In the future, for a number of goods and services, confirmation of compliance with established requirements will be carried out not only through certification, but also by the manufacturer of the product or service provider, i.e., the first party. Under these conditions, the role and responsibility of organizational leaders in the competent application by staff of the rules of standardization, metrology and certification increases.

Compliance with metrology rules in various areas of commercial activity (trade, banking, etc.) allows you to minimize material losses from unreliable measurement results.

The issue of harmonizing domestic rules of standardization, metrology and certification with international rules is very urgent, since this is an important condition for Russia’s accession to the World Trade Organization (WTO) and the country’s further activities within this organization.

So, the country’s transition to a market economy and its inherent competition, the struggle for consumer trust will force commercial specialists to more widely use methods and rules of standardization, metrology and certification in their practical activities to ensure high quality of goods, work and services.

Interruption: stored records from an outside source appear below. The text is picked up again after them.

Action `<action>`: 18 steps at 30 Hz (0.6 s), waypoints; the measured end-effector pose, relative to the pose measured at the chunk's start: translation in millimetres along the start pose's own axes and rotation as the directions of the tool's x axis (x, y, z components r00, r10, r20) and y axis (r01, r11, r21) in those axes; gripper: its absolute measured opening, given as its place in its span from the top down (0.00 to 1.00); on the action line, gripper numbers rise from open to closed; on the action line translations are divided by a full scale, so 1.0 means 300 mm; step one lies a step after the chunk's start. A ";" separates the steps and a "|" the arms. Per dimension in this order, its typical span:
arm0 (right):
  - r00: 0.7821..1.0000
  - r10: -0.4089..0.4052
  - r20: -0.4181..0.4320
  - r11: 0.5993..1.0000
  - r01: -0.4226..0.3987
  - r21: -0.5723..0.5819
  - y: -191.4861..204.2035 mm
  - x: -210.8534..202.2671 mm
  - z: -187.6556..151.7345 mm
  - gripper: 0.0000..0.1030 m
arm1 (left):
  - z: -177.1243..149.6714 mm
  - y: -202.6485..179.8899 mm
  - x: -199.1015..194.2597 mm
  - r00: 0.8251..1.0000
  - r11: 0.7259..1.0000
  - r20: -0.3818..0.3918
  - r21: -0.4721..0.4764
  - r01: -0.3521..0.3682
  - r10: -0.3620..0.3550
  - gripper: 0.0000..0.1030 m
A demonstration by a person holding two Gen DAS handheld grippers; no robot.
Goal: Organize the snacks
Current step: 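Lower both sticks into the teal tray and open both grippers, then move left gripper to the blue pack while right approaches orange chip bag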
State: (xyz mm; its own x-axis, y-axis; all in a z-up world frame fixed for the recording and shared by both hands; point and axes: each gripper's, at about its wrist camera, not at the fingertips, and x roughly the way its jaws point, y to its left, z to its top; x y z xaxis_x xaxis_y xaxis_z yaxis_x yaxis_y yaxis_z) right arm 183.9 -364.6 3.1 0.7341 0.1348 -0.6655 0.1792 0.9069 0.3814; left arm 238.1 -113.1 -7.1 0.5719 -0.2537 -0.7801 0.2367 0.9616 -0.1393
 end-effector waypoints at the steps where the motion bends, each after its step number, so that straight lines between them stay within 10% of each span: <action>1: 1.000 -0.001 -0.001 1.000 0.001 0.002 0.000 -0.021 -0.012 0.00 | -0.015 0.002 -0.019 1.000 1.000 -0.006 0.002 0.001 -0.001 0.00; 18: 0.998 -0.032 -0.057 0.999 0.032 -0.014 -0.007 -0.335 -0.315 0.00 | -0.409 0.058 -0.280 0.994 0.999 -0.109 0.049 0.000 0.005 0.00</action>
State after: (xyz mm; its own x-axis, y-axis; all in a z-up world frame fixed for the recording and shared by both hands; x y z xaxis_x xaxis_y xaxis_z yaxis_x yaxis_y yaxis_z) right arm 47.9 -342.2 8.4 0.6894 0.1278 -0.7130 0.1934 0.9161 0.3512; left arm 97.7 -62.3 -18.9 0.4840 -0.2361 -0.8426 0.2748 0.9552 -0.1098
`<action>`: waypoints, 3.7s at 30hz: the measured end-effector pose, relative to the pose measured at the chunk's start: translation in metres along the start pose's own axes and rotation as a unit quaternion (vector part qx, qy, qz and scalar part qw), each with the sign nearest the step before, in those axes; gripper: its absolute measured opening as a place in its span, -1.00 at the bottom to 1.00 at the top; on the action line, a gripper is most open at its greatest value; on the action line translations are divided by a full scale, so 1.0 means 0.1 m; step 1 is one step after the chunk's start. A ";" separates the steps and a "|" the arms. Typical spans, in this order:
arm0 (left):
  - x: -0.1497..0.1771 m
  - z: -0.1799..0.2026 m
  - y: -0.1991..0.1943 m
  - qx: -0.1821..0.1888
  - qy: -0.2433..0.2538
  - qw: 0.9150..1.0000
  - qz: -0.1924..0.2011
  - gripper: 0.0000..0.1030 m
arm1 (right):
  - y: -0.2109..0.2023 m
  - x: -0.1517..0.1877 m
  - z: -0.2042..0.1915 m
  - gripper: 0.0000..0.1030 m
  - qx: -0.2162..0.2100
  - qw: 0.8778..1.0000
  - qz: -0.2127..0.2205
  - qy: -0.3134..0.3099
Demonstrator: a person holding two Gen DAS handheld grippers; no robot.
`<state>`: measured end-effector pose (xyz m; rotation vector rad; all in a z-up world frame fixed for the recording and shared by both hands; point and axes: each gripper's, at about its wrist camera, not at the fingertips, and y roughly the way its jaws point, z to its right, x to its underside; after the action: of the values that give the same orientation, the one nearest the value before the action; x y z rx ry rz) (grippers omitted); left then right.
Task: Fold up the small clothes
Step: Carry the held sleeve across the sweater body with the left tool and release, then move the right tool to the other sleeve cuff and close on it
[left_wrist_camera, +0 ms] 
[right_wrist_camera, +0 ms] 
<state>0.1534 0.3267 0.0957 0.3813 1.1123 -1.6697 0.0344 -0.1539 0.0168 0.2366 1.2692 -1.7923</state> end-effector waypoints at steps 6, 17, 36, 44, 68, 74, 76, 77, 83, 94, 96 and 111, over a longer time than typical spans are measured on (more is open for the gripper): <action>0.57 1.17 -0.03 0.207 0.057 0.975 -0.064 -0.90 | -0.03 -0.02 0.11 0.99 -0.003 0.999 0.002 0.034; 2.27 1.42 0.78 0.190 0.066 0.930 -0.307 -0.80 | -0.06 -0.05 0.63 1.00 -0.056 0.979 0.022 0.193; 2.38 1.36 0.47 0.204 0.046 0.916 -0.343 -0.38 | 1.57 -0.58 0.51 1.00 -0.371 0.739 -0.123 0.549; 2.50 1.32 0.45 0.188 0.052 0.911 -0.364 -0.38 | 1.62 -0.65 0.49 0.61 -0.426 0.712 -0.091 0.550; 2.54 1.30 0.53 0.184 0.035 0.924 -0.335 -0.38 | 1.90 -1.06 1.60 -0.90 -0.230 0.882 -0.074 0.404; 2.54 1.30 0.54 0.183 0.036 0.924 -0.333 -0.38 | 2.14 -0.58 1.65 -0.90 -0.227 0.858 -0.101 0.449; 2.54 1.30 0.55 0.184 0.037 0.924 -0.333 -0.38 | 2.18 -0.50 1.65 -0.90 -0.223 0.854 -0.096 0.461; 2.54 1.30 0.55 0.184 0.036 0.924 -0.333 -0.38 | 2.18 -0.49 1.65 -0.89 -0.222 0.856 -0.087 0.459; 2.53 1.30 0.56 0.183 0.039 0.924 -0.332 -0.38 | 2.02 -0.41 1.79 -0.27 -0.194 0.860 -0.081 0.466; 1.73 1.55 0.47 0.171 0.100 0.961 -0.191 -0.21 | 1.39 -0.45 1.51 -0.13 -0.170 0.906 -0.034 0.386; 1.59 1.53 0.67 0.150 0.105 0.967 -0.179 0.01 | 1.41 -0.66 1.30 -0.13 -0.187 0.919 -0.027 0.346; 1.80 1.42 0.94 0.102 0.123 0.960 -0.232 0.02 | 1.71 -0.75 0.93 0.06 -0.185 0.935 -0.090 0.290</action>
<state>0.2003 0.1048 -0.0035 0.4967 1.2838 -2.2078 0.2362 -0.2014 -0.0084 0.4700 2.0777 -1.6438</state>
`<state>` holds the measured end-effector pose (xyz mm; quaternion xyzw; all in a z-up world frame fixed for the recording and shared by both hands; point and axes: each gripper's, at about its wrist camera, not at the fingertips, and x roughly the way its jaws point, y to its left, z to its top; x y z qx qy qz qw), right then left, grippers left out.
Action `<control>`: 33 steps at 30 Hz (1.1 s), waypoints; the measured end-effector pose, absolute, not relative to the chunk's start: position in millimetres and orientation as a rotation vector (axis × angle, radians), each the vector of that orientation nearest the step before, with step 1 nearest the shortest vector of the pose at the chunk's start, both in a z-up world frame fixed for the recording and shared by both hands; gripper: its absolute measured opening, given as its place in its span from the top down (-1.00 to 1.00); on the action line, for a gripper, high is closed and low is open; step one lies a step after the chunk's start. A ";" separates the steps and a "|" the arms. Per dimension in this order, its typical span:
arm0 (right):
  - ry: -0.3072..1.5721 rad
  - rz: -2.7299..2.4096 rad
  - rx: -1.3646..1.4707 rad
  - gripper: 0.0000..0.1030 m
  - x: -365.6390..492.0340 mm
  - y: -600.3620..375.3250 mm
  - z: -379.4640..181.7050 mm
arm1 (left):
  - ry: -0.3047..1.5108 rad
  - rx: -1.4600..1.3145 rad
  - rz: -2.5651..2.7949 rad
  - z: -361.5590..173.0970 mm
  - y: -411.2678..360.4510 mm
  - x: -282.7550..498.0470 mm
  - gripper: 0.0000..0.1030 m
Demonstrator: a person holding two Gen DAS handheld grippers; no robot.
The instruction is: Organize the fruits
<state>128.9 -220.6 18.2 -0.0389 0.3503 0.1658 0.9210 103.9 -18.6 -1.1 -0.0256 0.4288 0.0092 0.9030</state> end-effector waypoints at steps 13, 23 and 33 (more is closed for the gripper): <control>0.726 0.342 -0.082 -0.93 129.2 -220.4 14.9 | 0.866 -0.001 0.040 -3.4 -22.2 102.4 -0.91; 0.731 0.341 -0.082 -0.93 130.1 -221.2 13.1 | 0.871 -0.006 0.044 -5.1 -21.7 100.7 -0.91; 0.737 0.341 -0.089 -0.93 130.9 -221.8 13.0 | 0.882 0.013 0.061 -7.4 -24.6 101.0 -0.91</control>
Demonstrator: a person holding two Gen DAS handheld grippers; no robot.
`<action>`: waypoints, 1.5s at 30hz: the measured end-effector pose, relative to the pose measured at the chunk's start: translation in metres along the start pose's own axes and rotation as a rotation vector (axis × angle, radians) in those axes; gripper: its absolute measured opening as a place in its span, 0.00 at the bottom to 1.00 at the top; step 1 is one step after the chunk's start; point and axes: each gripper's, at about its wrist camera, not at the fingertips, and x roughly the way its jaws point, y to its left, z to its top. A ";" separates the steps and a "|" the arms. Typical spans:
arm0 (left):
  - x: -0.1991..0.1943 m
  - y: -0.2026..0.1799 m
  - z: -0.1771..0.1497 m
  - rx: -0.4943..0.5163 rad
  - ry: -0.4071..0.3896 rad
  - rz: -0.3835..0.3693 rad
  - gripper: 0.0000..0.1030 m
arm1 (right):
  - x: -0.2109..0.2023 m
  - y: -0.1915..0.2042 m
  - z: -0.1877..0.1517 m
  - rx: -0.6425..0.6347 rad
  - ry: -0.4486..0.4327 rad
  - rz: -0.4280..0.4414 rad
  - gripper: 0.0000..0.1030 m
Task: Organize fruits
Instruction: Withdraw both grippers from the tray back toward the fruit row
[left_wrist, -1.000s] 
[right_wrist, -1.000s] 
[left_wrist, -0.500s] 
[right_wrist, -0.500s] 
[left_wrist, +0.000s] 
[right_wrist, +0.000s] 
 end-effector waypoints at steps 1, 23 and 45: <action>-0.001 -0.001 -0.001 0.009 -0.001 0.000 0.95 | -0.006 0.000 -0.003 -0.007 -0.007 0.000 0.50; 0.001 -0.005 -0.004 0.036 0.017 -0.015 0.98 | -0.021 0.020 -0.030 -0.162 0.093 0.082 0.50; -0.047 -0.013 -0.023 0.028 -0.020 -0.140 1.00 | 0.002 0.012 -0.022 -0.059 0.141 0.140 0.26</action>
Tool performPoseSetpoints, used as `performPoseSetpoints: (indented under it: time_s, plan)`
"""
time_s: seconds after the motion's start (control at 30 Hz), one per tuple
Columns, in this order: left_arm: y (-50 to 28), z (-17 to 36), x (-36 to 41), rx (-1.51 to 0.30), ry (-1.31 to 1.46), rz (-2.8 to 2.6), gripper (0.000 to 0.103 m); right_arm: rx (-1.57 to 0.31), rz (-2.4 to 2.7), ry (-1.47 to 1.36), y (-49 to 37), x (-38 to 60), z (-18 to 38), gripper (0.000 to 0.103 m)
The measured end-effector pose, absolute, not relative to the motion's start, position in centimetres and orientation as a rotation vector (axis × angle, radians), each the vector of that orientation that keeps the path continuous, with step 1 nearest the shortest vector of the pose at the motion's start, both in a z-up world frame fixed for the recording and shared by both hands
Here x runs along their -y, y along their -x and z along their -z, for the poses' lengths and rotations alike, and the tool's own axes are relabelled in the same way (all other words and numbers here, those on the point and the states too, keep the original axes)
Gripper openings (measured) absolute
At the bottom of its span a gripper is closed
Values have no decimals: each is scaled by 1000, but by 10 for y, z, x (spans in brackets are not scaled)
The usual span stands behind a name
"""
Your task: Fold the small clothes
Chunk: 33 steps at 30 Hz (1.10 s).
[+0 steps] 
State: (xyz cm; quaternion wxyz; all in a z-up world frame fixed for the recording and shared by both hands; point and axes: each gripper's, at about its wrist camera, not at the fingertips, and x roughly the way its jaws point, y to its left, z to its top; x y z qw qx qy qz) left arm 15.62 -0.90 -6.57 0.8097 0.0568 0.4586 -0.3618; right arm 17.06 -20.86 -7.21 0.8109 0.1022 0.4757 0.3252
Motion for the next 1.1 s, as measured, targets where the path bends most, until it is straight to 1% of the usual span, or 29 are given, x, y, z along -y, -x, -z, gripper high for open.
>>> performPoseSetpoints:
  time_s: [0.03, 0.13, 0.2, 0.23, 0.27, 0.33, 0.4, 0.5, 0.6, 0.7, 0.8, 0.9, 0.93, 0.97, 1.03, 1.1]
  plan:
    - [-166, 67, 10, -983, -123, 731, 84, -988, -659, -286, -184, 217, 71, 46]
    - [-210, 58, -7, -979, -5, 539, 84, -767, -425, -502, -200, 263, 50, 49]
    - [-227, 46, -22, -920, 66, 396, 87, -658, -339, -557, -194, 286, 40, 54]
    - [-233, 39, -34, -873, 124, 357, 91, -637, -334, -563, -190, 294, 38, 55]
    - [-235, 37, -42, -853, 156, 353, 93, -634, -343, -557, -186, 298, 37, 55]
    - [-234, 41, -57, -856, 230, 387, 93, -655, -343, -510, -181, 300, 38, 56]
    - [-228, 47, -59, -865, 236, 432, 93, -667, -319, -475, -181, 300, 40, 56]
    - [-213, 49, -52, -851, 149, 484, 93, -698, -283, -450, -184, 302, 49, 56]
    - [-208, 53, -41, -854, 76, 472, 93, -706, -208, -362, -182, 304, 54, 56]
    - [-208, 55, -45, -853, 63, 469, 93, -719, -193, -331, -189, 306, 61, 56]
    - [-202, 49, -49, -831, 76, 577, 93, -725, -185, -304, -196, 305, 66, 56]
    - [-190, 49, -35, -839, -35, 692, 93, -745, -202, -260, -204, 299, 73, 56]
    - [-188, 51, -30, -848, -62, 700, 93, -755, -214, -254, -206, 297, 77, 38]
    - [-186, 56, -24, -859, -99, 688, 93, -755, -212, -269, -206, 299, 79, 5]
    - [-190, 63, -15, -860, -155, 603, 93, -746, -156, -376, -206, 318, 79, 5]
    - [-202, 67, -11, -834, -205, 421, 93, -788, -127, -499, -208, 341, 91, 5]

The purpose of studying the discipline “Fundamentals of standardization, metrology and certification” is to develop students’ knowledge, skills and abilities in these areas of activity to ensure the effectiveness of commercial activities.

INTRODUCTORY PART

Ensuring the quality of goods and services as the main goal of standardization, metrology and certification activities

The presentation of this part has three goals: explaining the essence of quality; justification of the need to apply standardization, metrology and certification work to ensure quality (Fig. 1); an explanation of the essence of a number of “cross-cutting” (key) terms (quality, quality indicator, quality control, testing, quality system) used in all three chapters of the textbook and summarized in the ND presented in Appendix 6.

Rice. 1. Triad of methods and activities for quality assurance (22)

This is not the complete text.